世界各地のお正月、冬に一年が区切られるほうが少ないんじゃよ。という話

お 正 月 ― !

さて、現代では1/1がお正月(あるいは、イベントはしないまでも一年の区切りと認識する)という国が多いですが、実は伝統的な暦では春はじまりが多いです。主に農業が主体の地域。
農業の区切りとなる時期に一年始まったほうが都合いいですからね。麦作の地域は3月半ばくらいが多いです。

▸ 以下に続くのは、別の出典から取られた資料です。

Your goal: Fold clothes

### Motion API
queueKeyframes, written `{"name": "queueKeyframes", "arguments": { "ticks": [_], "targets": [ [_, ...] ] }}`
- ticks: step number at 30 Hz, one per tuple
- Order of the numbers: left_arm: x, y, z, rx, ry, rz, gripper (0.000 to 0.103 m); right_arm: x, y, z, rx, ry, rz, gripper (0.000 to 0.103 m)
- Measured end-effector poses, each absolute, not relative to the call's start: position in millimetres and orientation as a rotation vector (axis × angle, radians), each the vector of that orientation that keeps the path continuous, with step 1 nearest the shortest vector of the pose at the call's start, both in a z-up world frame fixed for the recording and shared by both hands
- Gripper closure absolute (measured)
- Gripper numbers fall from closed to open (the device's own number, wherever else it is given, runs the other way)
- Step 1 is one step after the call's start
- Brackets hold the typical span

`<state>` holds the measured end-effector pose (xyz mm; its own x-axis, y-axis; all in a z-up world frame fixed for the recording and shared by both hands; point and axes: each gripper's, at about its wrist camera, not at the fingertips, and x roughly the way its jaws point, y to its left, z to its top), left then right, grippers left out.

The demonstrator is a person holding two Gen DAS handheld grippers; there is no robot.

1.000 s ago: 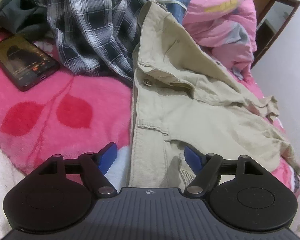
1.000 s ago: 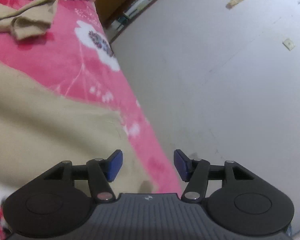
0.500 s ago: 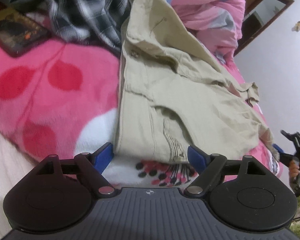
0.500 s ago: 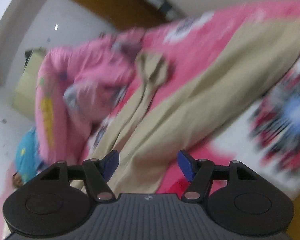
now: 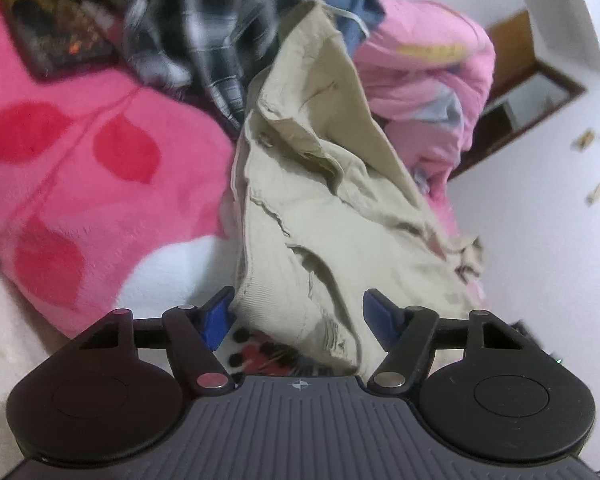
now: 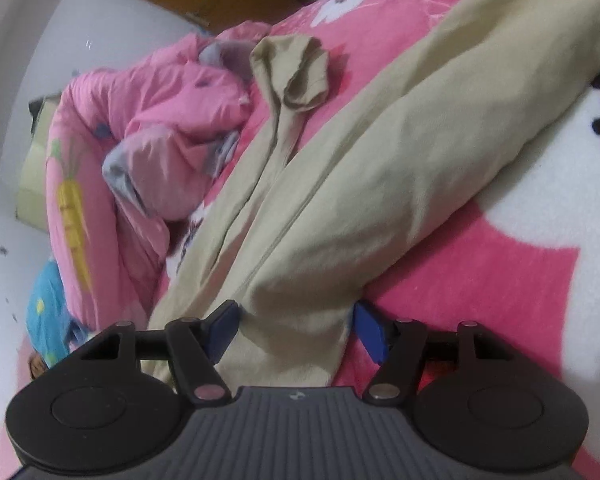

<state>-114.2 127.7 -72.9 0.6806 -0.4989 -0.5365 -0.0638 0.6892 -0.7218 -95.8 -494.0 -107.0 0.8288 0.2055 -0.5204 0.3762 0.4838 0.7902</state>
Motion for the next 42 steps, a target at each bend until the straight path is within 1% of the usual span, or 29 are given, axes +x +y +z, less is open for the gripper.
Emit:
{"name": "queueKeyframes", "arguments": {
  "ticks": [3, 7, 12, 15, 18, 20, 21, 22, 23, 24, 25, 26, 27, 28, 29, 35, 42],
  "targets": [
    [-110, 121, -78, -0.788, 0.826, -0.261, 0.034, -94, -496, -108, 1.083, 0.606, -0.11, 0.039],
    [-111, 108, -70, -0.733, 0.823, -0.329, 0.034, -96, -498, -110, 1.082, 0.597, -0.102, 0.043],
    [-107, 113, -67, -0.752, 0.714, -0.23, 0.034, -96, -500, -113, 1.092, 0.578, -0.099, 0.044],
    [-96, 114, -75, -0.776, 0.738, -0.208, 0.035, -99, -504, -113, 1.082, 0.526, -0.138, 0.049],
    [-95, 101, -73, -0.695, 0.738, -0.223, 0.036, -100, -512, -115, 1.083, 0.477, -0.184, 0.055],
    [-94, 91, -70, -0.634, 0.741, -0.232, 0.044, -97, -520, -118, 1.106, 0.452, -0.215, 0.06],
    [-94, 90, -71, -0.628, 0.742, -0.223, 0.045, -95, -523, -119, 1.113, 0.439, -0.227, 0.06],
    [-92, 90, -72, -0.632, 0.739, -0.21, 0.05, -91, -528, -119, 1.111, 0.42, -0.244, 0.061],
    [-90, 91, -73, -0.636, 0.737, -0.197, 0.062, -87, -532, -120, 1.107, 0.405, -0.257, 0.061],
    [-88, 91, -74, -0.64, 0.735, -0.183, 0.066, -83, -537, -121, 1.103, 0.391, -0.269, 0.062],
    [-85, 93, -75, -0.646, 0.737, -0.169, 0.074, -79, -543, -124, 1.111, 0.376, -0.281, 0.065],
    [-82, 95, -76, -0.653, 0.739, -0.156, 0.081, -74, -548, -128, 1.125, 0.37, -0.28, 0.075],
    [-80, 97, -78, -0.668, 0.739, -0.145, 0.083, -72, -553, -132, 1.145, 0.364, -0.278, 0.083],
    [-79, 99, -79, -0.683, 0.738, -0.141, 0.087, -71, -557, -135, 1.167, 0.36, -0.28, 0.09],
    [-77, 98, -78, -0.691, 0.73, -0.139, 0.089, -75, -557, -133, 1.166, 0.342, -0.281, 0.092],
    [-78, 107, -65, -0.692, 0.686, -0.196, 0.092, -124, -549, -103, 1.117, 0.232, -0.312, 0.094],
    [-86, 131, -75, -0.775, 0.742, -0.229, 0.093, -192, -535, -105, 1.135, 0.24, -0.367, 0.094]
  ]
}}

シュメルの暦などはわかりやすくて、「主食の大麦の収穫が終了する3月半ばで一区切り」。
古代ペルシャ暦やバビロニア暦、ユダヤ暦などもこの流れを汲んでいて、現代暦でいう3月半ば頃で一年が終了します。

古代エジプト暦は7月半ばが一年の区切りですが、これはナイルの増水が開始される時期のため。
エジプトの農業はナイルの増水依存なので、これも農業サイクルが基本の暦になります。エジプトを除けば、西アジア圏の伝統的な1年の始まりは圧倒的に3月が多い。

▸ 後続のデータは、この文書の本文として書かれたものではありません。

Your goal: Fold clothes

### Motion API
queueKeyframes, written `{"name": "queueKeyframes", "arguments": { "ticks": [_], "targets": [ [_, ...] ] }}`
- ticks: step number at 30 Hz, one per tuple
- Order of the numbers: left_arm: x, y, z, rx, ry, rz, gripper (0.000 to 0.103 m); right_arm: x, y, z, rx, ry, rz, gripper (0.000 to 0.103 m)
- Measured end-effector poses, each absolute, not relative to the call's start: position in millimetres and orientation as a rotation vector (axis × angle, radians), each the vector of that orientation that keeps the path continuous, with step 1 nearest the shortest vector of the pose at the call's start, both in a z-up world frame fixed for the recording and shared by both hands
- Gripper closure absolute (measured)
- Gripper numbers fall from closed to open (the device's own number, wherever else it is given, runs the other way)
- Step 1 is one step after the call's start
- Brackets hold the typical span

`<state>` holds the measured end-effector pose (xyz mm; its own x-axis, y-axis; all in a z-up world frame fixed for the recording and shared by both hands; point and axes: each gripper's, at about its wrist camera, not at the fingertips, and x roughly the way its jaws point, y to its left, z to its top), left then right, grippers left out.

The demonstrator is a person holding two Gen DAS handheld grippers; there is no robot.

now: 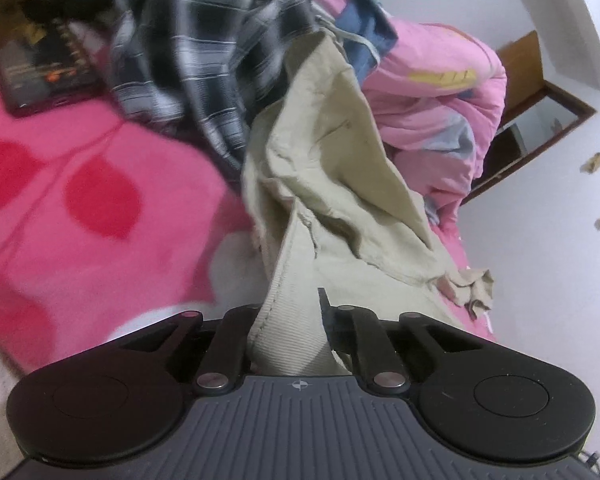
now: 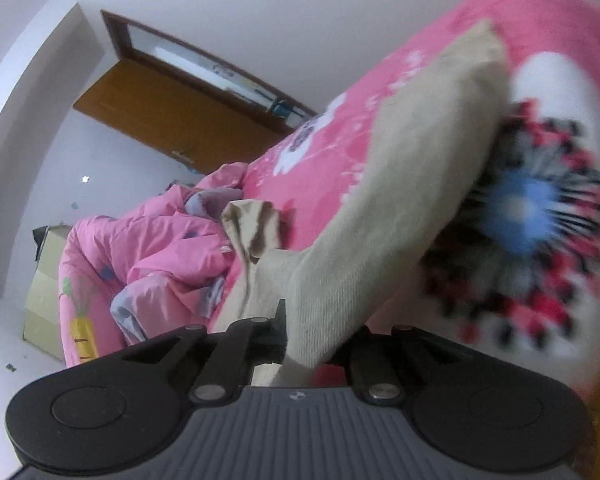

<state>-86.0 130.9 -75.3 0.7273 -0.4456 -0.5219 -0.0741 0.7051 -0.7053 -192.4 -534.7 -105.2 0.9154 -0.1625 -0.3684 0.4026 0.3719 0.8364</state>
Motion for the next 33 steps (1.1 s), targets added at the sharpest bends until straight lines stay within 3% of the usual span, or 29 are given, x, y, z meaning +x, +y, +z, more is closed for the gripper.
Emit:
{"name": "queueKeyframes", "arguments": {
  "ticks": [7, 9, 11, 13, 14, 16, 20, 25, 29, 33],
  "targets": [
    [-85, 132, -94, -0.77, 0.776, -0.217, 0.09, -183, -542, -130, 1.13, 0.385, -0.387, 0.091],
    [-87, 134, -95, -0.773, 0.772, -0.229, 0.087, -182, -547, -123, 1.137, 0.425, -0.357, 0.081],
    [-87, 134, -94, -0.769, 0.769, -0.234, 0.084, -185, -551, -112, 1.133, 0.466, -0.321, 0.054],
    [-87, 134, -93, -0.766, 0.766, -0.239, 0.082, -193, -551, -95, 1.065, 0.515, -0.344, 0.046],
    [-88, 135, -93, -0.765, 0.763, -0.242, 0.079, -198, -548, -87, 1.009, 0.549, -0.385, 0.034],
    [-89, 135, -91, -0.755, 0.756, -0.25, 0.074, -209, -540, -70, 0.869, 0.606, -0.476, 0.028],
    [-87, 133, -86, -0.711, 0.744, -0.26, 0.069, -238, -522, -36, 0.622, 0.6, -0.664, 0.028],
    [-83, 135, -86, -0.686, 0.748, -0.28, 0.067, -240, -495, 3, 0.575, 0.394, -0.602, 0.027],
    [-82, 134, -88, -0.678, 0.733, -0.278, 0.067, -160, -455, 10, 0.526, 0.41, -0.276, 0.028],
    [-84, 129, -88, -0.648, 0.715, -0.261, 0.067, -59, -378, 1, 0.263, 0.499, -0.015, 0.028]
  ]
}}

では麦じゃなく米が主食のあたりはどうなのか、ですが、アジアのほうを見てみると、面白いことに4月くらいが多い。
たぶん育苗が終わった植え付け開始くらいの季節ではないかと思います。

バングラディシュは4月半ば始まり。
シンハラ暦は3月半ば。
ビルマ暦が4月。
タイの仏教暦だと4月始まり。
インドの暦からの系列だと、だいたい4月始まりになってます。日本の「年度」の考え方も4月なので、アジア圏では4月始まりが標準だったと言えそう。


あと狩猟採集がメインの地域だと、アイヌ暦では2月が「日が長くなり始める時期」として一年の区切りに採用されていて、なるほどという感じ。


こうして見ると、近代以前の人類は、一日の長さはそこまで気にしてなかったのではないかと思います。
現代の1年は冬、つまり一日の時間が最も短い冬至の頃に区切られますが、そうなったのは人類史でいうとわりと最近の話。暦は太陽や月の観測から生まれたかもしれませんが、太陽や月の動きに対する意識が生活の中心にあったわけではない。

農業なり狩りなり、食料調達の手段と必要な作業に対する意識がメインなのです。
まぁメシ食わないと生きてけないですからね。当たり前ですね。
太陽の運行がどうこう、小難しいこと考えてられるのは、明日のメシに困らない特権階級だけですからね…。

我々人間を一種の動物として見た場合、生物的なサイクルとしてはやはり春はじまりがいちばん、しっくり来ると思うのです。
春になって暖かくなっとくると、「一年始まった!!」って感じで新しい気分になりますもんね。

そんなこんなで、年は明けたけど何となくやる気が出ない、エンジンがかからない…って皆。
うかうかしてたら、あっという間に3月まで終わっちゃうぞ! 心は春、の気分で今からエンジンかけていこうな。